Excerpts from a dataset:
^^^^^^^^^^^^^^^^
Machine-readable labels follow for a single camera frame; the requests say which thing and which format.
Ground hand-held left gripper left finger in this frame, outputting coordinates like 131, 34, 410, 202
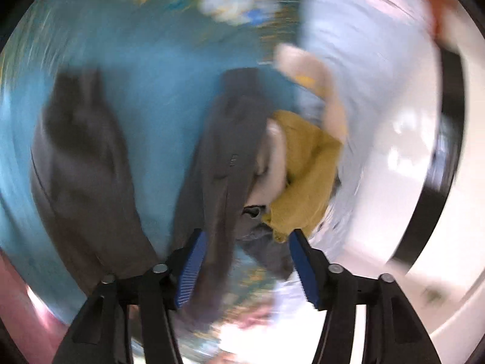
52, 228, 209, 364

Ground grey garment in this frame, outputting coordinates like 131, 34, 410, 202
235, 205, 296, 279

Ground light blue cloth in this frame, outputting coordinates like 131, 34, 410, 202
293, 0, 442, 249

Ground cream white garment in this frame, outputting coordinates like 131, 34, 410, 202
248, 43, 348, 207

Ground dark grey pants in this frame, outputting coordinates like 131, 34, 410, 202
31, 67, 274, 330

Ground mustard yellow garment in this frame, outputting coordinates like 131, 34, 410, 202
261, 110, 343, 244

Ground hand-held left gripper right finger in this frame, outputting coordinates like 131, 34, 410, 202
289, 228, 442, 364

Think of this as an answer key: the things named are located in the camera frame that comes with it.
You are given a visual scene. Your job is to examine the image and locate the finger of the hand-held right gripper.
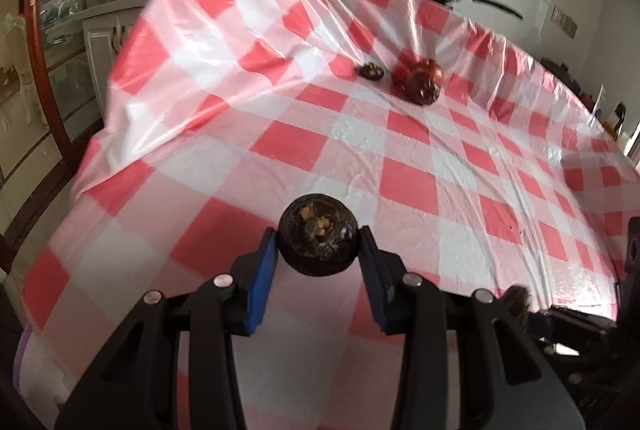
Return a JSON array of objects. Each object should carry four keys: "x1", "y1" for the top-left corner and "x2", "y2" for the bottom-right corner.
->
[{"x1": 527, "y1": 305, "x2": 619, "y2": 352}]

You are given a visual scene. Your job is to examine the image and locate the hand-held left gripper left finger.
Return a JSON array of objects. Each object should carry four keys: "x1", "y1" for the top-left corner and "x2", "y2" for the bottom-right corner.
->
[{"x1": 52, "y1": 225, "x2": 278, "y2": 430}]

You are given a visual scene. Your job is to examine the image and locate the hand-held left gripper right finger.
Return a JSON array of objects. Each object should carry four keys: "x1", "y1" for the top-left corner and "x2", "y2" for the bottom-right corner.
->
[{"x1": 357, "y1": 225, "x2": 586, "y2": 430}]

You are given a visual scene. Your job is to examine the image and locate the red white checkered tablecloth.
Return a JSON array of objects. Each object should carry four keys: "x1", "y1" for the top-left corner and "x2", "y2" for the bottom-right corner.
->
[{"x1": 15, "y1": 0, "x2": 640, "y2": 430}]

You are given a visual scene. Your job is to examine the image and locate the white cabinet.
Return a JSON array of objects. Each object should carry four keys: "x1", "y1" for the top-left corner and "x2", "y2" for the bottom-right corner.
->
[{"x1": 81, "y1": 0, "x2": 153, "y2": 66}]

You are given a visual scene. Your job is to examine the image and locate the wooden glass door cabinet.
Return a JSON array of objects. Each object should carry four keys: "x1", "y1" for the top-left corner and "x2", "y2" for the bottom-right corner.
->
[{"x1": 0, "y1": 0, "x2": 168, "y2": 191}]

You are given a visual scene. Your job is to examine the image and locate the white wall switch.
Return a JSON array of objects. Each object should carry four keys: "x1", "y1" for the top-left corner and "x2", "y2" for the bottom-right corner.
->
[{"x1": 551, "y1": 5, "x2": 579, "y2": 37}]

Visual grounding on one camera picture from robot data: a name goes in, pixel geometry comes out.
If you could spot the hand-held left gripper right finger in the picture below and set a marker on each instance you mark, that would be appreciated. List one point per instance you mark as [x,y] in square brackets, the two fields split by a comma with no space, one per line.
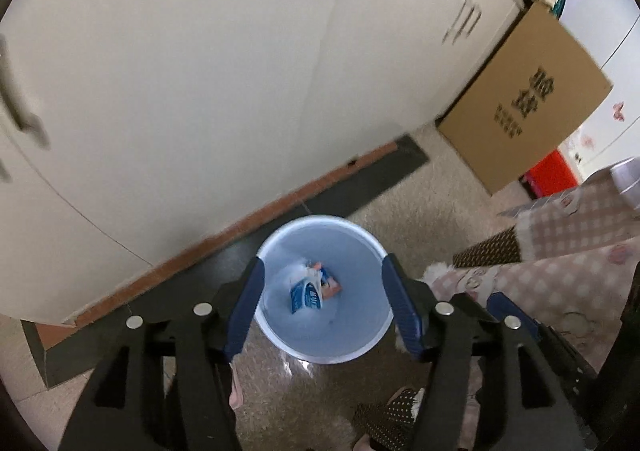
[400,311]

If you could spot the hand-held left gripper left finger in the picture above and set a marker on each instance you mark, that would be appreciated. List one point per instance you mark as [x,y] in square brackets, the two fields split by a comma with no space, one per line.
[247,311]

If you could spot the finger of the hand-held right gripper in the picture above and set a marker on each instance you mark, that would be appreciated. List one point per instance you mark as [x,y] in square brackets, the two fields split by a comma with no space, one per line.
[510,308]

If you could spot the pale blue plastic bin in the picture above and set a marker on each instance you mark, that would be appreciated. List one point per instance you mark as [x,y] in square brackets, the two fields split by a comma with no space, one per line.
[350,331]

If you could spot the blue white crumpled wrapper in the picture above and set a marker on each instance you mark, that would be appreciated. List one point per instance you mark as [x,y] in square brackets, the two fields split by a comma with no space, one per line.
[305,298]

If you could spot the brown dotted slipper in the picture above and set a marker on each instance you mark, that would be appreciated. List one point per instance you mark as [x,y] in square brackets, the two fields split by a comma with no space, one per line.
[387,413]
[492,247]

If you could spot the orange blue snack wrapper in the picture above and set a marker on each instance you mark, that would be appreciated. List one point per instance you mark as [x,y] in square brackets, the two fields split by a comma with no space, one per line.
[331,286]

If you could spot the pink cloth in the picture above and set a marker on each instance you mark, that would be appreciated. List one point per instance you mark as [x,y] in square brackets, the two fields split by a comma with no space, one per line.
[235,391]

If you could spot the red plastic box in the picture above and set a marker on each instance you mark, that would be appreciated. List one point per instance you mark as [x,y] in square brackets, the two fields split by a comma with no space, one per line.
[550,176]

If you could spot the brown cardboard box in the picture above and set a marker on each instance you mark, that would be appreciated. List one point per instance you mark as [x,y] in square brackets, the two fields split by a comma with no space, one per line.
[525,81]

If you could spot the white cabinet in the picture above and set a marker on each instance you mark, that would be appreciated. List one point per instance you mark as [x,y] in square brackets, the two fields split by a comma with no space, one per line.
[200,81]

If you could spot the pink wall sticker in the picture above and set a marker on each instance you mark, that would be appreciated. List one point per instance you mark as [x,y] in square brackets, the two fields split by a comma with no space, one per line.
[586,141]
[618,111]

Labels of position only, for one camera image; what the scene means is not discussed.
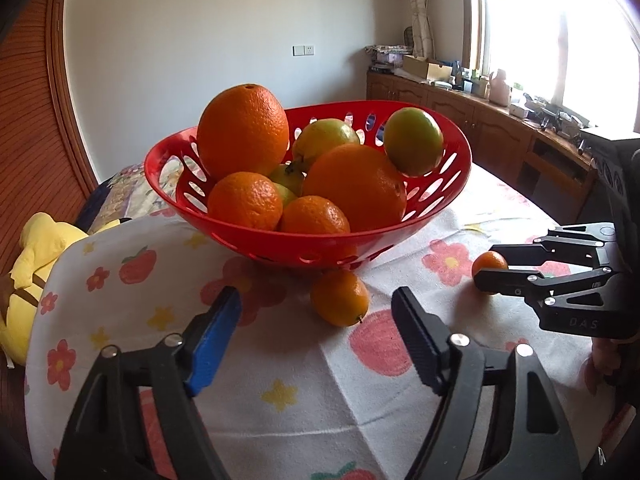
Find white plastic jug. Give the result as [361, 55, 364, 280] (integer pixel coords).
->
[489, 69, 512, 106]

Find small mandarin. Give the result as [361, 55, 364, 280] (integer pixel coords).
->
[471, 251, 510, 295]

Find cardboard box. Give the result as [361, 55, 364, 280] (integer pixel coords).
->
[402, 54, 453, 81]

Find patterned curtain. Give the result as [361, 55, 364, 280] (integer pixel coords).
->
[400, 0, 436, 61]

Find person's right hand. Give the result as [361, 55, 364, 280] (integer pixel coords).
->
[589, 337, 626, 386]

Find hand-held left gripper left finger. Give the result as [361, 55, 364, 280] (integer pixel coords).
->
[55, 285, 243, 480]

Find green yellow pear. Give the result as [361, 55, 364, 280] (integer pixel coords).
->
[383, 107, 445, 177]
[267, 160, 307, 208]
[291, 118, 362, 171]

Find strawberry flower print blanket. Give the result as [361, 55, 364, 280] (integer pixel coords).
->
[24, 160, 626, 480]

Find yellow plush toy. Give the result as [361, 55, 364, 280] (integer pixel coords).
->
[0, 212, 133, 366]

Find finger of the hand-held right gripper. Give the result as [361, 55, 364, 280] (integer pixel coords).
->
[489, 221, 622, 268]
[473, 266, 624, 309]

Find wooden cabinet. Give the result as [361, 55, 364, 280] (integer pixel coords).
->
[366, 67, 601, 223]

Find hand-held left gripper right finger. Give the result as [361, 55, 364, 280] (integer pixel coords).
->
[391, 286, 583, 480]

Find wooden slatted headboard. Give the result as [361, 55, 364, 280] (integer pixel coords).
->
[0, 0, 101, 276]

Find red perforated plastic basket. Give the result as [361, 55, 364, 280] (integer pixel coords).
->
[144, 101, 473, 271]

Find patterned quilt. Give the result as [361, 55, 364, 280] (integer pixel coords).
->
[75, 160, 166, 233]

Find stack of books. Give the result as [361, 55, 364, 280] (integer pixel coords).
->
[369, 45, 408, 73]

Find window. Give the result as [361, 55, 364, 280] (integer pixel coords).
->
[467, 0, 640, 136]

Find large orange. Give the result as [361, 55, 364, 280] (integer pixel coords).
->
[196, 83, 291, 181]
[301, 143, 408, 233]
^^^^^^^^^^^^^^^^
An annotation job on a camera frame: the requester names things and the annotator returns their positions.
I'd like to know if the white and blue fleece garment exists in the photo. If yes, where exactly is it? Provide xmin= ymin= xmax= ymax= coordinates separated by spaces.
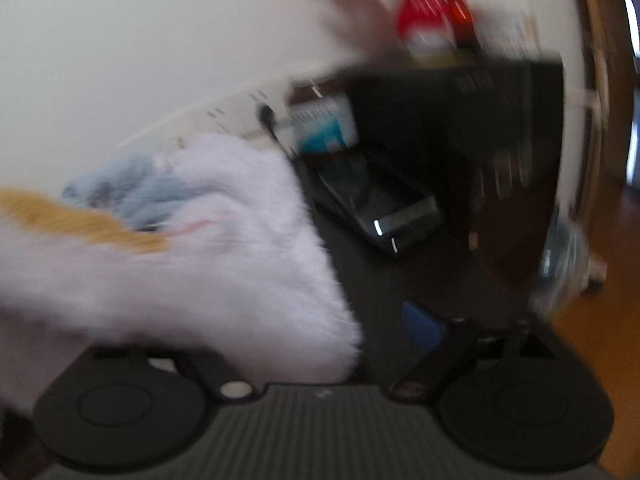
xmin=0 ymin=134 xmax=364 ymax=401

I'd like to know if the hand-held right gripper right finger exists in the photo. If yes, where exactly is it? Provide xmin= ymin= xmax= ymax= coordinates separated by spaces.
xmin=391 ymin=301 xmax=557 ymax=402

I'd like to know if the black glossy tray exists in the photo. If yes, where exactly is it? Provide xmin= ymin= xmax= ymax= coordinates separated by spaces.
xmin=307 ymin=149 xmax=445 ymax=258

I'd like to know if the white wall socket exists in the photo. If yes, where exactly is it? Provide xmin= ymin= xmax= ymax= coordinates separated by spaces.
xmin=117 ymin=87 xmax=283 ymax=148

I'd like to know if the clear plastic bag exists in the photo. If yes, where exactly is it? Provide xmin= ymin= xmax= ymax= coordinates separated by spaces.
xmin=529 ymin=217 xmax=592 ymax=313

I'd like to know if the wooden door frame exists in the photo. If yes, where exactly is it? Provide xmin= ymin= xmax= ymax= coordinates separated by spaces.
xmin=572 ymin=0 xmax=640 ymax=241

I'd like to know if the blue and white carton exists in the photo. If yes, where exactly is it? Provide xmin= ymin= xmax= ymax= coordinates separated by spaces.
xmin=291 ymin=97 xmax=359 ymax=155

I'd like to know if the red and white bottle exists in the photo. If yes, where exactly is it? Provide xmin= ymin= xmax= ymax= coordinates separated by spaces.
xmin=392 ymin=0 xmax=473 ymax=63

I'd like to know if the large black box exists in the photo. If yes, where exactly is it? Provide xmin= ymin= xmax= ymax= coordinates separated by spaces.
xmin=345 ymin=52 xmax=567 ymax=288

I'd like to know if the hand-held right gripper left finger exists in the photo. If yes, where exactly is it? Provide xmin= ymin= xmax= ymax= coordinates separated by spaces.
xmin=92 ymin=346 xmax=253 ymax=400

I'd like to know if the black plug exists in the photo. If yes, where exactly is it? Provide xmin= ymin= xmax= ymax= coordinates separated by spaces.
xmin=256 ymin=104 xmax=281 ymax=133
^^^^^^^^^^^^^^^^
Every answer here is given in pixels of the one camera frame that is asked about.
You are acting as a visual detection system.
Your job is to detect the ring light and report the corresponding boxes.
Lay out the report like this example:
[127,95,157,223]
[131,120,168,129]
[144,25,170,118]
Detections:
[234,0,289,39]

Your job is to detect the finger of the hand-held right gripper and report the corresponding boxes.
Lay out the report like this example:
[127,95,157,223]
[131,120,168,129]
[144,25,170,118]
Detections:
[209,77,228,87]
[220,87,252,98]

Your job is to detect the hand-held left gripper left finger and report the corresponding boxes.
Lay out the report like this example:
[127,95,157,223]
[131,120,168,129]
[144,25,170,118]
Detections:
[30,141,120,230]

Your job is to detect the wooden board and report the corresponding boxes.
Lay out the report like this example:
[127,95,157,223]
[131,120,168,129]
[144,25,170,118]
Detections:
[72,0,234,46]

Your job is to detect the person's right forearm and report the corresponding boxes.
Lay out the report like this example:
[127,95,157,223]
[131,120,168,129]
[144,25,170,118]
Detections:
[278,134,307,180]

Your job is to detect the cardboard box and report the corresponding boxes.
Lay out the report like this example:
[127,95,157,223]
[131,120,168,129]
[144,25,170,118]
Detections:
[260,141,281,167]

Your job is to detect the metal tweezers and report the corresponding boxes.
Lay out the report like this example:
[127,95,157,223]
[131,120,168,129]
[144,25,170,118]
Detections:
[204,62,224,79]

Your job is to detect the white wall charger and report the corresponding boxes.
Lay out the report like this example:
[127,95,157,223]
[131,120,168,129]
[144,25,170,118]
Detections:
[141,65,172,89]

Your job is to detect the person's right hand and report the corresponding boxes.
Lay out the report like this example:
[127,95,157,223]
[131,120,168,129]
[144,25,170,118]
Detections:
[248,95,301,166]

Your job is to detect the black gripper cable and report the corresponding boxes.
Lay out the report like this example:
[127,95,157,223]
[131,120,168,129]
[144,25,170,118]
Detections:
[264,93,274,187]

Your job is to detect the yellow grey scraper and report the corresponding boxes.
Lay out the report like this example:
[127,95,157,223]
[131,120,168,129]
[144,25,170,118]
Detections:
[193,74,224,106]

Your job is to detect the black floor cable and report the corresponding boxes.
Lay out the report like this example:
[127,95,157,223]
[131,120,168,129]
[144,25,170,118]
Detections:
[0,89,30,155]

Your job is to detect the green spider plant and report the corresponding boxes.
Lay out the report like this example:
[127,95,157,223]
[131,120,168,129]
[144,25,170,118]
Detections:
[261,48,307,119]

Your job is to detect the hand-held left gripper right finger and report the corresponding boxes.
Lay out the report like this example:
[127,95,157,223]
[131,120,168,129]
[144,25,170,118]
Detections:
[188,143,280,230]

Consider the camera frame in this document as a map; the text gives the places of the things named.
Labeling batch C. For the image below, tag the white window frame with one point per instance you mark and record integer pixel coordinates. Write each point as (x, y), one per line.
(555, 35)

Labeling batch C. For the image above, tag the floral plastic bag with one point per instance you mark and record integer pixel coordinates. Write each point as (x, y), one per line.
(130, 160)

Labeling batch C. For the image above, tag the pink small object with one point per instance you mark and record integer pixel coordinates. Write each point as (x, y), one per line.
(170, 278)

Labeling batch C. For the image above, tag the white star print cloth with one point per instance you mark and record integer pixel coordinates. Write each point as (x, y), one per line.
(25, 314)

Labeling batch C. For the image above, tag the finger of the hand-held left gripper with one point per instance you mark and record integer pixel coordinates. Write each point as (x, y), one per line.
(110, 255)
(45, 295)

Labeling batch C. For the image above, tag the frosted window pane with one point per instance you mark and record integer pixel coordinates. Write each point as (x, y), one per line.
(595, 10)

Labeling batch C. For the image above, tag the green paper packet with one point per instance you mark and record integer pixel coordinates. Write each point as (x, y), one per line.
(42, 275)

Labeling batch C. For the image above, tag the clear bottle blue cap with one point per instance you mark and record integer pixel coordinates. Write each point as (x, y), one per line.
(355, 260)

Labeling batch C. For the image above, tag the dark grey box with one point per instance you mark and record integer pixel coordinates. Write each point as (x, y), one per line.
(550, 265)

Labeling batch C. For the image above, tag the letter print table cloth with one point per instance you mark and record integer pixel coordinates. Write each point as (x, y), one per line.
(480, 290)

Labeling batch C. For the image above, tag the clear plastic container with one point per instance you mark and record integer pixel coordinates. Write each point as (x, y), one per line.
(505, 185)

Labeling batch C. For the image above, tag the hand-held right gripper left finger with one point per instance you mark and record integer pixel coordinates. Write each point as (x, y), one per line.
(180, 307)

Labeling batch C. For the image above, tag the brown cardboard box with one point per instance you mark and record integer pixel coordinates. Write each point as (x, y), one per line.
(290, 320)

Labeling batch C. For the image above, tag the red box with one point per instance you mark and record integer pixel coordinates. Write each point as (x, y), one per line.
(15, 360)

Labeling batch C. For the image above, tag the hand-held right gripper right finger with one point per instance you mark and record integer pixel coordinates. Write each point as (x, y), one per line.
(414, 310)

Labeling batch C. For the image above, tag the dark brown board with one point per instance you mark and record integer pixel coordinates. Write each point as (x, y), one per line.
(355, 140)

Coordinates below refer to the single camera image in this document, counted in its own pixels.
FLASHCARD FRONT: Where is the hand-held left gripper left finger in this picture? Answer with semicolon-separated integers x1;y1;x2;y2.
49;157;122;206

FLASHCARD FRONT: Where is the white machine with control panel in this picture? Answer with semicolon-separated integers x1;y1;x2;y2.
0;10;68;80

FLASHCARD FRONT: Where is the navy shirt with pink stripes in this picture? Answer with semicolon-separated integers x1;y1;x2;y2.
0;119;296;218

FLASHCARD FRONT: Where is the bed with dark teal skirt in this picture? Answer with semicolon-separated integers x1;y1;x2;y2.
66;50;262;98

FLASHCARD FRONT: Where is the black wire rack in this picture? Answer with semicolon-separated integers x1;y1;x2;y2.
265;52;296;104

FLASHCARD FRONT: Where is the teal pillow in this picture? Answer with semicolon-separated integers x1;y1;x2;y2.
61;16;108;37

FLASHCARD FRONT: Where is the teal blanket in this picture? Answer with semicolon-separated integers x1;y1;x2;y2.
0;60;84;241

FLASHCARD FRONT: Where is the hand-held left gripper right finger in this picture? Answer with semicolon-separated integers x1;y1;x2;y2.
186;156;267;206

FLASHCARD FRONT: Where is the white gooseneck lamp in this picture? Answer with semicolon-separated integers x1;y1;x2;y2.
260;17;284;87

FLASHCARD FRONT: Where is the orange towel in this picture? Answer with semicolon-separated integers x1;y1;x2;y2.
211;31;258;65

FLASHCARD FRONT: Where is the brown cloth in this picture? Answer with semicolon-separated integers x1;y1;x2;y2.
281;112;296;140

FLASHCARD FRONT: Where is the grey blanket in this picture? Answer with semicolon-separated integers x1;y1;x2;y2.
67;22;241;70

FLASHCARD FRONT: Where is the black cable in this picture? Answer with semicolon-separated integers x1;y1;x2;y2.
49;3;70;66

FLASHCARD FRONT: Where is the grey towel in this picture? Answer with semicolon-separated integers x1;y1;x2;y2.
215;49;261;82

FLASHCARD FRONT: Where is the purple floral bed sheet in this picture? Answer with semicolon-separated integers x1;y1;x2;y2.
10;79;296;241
^^^^^^^^^^^^^^^^
Your assignment: How many lines of the entries above include the word "person"? Answer with the number only.

Completed exercise: 3